I intend to purchase a purebred shepherd from a breeder. Of all of the breeders I have spoken to over this past week, Haus Brezel has provided the most information about their breeding program. Their puppies are a bit on the expensive side ($2,800.00 for a male), but I'm much more concerned about the quality than the amount I have to pay.

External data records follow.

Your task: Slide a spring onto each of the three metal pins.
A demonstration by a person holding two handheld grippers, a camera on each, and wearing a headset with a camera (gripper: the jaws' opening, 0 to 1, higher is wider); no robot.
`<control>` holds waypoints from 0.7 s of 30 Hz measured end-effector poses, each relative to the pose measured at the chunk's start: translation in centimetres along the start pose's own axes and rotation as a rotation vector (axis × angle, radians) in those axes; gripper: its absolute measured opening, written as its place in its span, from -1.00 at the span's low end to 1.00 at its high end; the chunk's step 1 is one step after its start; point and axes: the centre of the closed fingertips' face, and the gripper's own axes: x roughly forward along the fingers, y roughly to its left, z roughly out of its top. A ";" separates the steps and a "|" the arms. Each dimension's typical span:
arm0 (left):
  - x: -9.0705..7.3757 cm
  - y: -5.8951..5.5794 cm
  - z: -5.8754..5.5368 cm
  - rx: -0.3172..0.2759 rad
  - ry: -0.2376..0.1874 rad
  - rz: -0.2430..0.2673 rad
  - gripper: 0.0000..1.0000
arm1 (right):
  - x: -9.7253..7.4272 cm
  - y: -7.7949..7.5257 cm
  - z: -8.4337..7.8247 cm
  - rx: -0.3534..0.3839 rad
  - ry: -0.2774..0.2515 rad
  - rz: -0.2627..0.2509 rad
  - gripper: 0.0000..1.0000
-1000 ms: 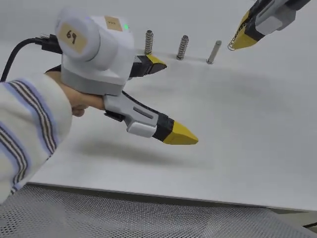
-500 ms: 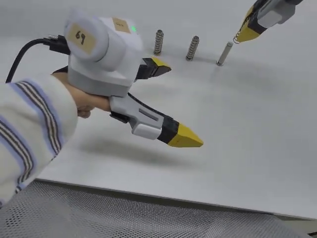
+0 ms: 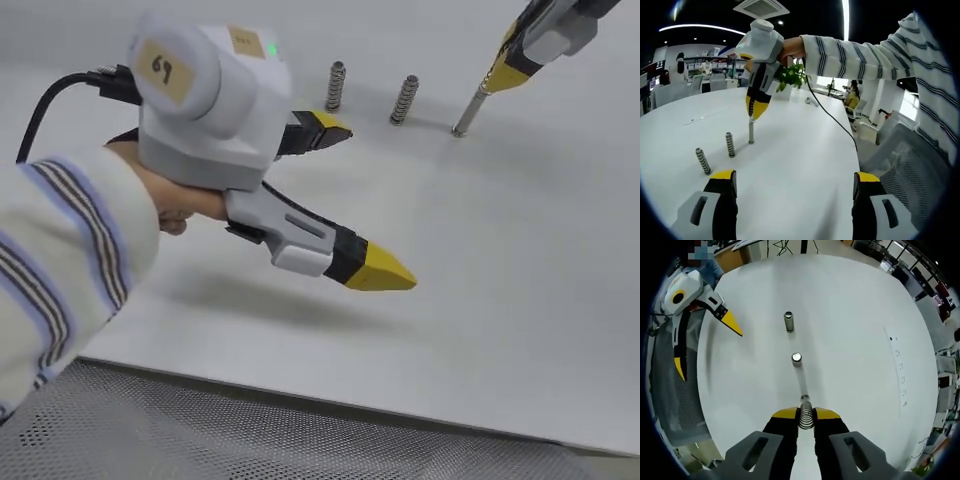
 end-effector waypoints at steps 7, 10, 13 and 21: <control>-0.4 0.3 -0.1 -0.009 0.002 0.020 0.88 | 0.9 -0.5 -0.1 -0.003 0.014 0.009 -0.83; -0.4 0.3 -0.2 -0.013 0.007 0.019 0.87 | 1.3 -0.5 -0.2 -0.008 0.024 0.012 -0.83; -0.5 0.3 -0.5 -0.023 0.020 0.018 0.88 | 1.6 -0.5 -0.2 -0.008 0.034 0.018 -0.83; -0.6 0.0 -1.4 -0.032 0.054 0.011 0.88 | 2.7 -0.6 -0.3 -0.024 0.047 0.025 -0.83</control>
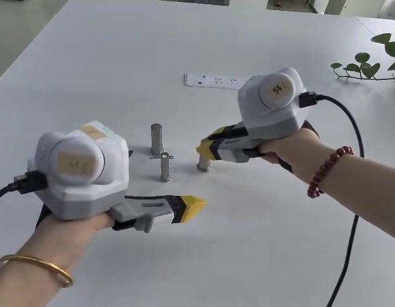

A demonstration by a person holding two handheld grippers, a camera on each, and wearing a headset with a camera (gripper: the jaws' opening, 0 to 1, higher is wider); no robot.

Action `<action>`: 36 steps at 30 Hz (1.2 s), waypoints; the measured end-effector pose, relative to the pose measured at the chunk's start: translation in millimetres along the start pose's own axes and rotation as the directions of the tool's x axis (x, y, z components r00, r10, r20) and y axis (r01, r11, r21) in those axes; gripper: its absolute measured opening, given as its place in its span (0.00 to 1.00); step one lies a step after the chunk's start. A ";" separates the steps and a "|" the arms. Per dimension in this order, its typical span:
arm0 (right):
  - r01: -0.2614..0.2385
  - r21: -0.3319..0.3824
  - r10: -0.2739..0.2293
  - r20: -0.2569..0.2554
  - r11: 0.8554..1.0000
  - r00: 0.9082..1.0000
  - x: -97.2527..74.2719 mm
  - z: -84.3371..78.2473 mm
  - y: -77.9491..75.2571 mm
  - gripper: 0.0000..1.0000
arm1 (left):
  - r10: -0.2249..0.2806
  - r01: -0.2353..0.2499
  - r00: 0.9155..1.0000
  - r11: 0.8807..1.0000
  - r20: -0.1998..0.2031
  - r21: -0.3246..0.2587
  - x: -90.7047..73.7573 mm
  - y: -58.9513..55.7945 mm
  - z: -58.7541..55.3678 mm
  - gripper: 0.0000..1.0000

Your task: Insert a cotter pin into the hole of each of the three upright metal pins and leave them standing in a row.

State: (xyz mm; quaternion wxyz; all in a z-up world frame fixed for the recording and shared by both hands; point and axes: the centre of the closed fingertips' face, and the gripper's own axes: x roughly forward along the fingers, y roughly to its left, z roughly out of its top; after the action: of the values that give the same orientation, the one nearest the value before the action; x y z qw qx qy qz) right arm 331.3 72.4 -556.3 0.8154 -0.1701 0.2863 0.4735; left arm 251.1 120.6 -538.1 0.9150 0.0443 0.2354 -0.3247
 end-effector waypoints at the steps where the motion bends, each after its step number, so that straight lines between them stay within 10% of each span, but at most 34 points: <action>1: 0.002 0.000 -0.002 0.000 1.000 1.000 -1.5 -1.0 0.4 0.08 | -0.001 0.001 1.000 1.000 0.000 0.000 -0.3 -0.7 -0.1 0.93; 36: 0.032 0.009 -0.032 -0.019 0.999 0.999 -19.4 -23.2 40.2 0.08 | -0.011 0.011 1.000 1.000 0.012 0.006 -7.7 -12.2 3.3 0.90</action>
State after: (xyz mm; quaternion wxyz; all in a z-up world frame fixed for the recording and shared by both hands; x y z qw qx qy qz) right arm 281.7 66.4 -562.4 0.8209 -0.1754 0.2935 0.4573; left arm 239.7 114.7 -530.8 0.9145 0.0436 0.2291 -0.3306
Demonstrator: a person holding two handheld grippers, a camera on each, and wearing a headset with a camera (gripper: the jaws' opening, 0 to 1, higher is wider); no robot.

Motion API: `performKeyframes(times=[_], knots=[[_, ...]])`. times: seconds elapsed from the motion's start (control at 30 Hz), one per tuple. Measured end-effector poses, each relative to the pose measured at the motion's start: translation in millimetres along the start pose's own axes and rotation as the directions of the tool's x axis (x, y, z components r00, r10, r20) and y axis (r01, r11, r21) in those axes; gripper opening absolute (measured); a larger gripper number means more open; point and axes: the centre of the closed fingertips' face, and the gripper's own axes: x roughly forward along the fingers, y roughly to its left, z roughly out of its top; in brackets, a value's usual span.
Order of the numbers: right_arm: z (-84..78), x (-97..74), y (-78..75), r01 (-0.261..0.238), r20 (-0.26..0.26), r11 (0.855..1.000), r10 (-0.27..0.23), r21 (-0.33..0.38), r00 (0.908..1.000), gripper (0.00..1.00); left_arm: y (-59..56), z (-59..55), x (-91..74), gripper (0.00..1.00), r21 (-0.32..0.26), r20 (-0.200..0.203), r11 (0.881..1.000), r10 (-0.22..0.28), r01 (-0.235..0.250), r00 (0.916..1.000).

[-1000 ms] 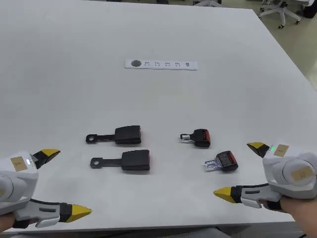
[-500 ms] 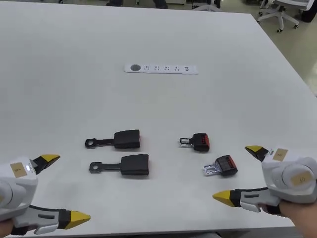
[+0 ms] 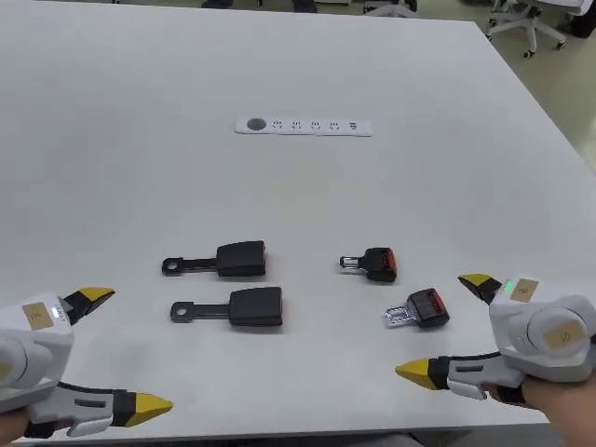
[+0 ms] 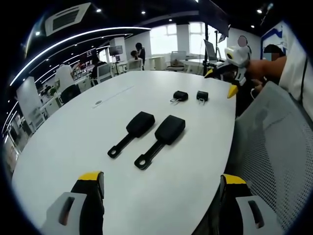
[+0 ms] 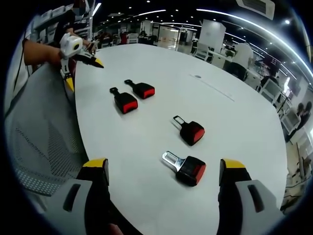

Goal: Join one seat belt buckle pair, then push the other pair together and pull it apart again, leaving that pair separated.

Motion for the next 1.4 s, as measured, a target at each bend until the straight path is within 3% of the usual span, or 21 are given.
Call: performKeyframes(times=[0.1, 0.17, 0.87, 1.23, 1.4], knots=[[-0.6, 0.4, -0.8, 0.002, 0.000, 1.000, -0.002, -0.002, 1.0000, 0.93, 0.8, 0.0, -0.8, 1.00, 0.002, 0.002, 1.000, -0.001, 0.001, 1.0000], [-1.7, 0.5, -2.2, 0.005, -0.002, 1.000, -0.005, -0.003, 1.0000, 0.93, -0.1, 0.5, -2.0, 1.00, 0.039, 0.003, 0.999, -0.008, 0.008, 1.0000], [-6.7, -3.4, -7.9, 0.002, -0.023, 1.000, -0.003, -0.030, 0.9997, 0.88, 4.8, 4.1, -2.3, 0.99, 0.014, 0.011, 1.000, 0.003, -0.004, 0.9999], [-10.6, -3.4, -14.0, -0.006, -0.038, 0.997, 0.003, -0.073, 0.9993, 0.85, 10.5, -3.2, -1.2, 0.99, 0.026, -0.013, 1.000, 0.009, -0.008, 0.9999], [-9.7, -3.2, -16.5, -0.014, -0.042, 0.996, 0.010, -0.087, 0.9991, 0.85, 8.2, 0.0, 0.8, 0.97, 0.049, -0.024, 0.999, -0.004, 0.006, 0.9997]])
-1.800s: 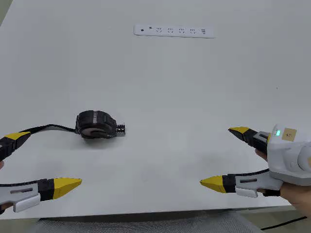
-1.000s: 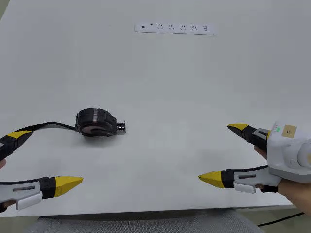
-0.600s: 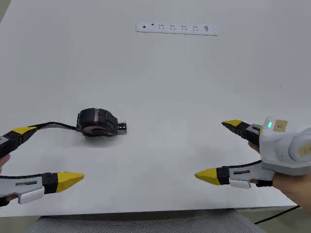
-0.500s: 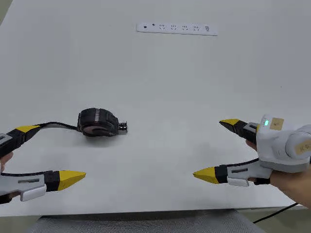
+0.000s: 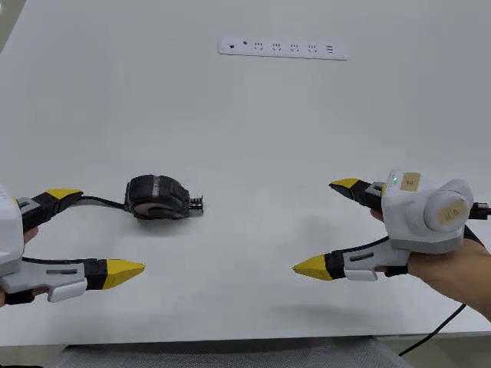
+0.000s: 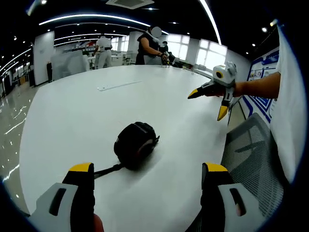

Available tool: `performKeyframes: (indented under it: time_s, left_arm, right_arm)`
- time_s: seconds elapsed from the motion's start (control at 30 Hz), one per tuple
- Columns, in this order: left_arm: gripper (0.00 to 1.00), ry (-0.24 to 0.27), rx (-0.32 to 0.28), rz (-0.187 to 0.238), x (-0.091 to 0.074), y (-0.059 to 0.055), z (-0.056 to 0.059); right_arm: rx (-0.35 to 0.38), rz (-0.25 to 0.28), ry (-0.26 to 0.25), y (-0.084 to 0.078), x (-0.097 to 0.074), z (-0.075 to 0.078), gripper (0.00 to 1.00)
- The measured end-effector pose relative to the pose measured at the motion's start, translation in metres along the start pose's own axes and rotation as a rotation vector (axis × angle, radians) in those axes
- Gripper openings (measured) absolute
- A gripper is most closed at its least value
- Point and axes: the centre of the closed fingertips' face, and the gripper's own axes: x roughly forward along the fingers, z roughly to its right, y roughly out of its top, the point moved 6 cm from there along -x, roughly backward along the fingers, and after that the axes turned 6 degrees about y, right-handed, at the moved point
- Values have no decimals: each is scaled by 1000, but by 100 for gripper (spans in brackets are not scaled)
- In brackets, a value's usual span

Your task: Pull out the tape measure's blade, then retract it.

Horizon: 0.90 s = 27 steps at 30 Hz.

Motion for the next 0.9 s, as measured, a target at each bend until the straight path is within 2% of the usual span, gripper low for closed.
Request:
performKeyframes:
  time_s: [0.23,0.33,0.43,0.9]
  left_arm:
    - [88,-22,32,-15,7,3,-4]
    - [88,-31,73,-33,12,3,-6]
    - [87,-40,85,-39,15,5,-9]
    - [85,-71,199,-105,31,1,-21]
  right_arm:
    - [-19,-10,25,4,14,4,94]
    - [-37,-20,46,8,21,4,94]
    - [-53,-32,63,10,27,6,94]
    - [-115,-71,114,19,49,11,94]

Does anyone here have experience with this breeder? What are your thoughts on this? The website is: Haus Brezel - German Shepherd Breeder


----------



## Emoore (Oct 9, 2002)

I did a search of the forums for that breeder name and found some comments:

German Shepherd Dog Forums - Search Results


----------



## doubletrouble (May 15, 2005)

For what it's worth, my 12 year old male is from a breeding between Max vom Lundbord-Land and Bekki vom Haus Brezel. He's never been sick a day in his life, shows no sign of hip problems and still is absolutely gorgeous. Good breeding or luck of the draw (I also feed raw)....hard to say but I was pleased with the Haus Brezel line.


----------



## K9POPPY (Mar 6, 2014)

From what I have seen, be careful about how you spend your money- do your homework when purchasing a GSD. IMHO


----------



## N Smith (Aug 25, 2011)

What specifically are you looking for in a GSD? Working or Show Prospect, Sport Prospect, Companion etc??


----------



## wolfy dog (Aug 1, 2012)

A lot of money. I didn't care for the emotional content and a Sieger of 2001. That made me question it some.


----------